Viewing cable 05MUSCAT618
Title: OMAN ONLINE: TOURISM IN OMAN AND SECRECY IN TRIAL OF

IdentifierCreatedReleasedClassificationOrigin
05MUSCAT6182005-04-13 13:15:00 2011-08-30 01:44:00 UNCLASSIFIED Embassy Muscat
This record is a partial extract of the original cable.
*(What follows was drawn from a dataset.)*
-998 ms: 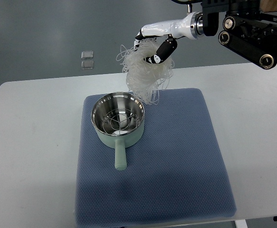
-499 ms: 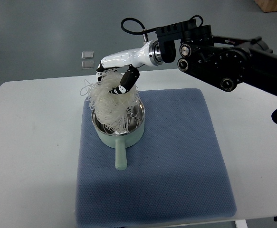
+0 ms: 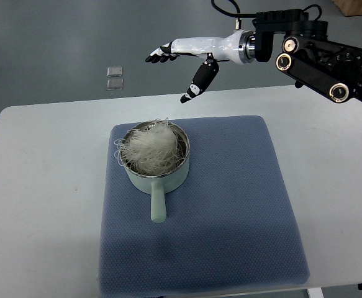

The full text of the original cable is not available.
UNCLAS MUSCAT 000618 
 
SIPDIS 
 
STATE FOR NEA/ARPI (TROBERTS), NEA/PPD (CWHITTLESEY), NEA/P 
(FFINVER), IIP/G/NEA 
 
E.O. 12958: N/A 
TAGS: PREL KPAO SCUL SOCI MU
SUBJECT: OMAN ONLINE: TOURISM IN OMAN AND SECRECY IN TRIAL OF 
ARRESTEES 
 
 
¶1. Summary:  The Omani Internet chat rooms "al-Sablah" and "al- 
Majarra" are the liveliest and most comprehensive Arabic-language 
fora for political and social discourse in the country, touching 
on issues and personalities rarely addressed in the conventional 
media.  While not totally free, nor wholly reflective of Omani 
public opinion, these popular sites nevertheless offer a 
worthwhile window into the hot topics and unvarnished views of 
the day.  This edition of Oman Online contains the following 
topics: 
 
-- Is tourism a good thing? 
-- Lack of legal representation for arrestees 
 
End summary.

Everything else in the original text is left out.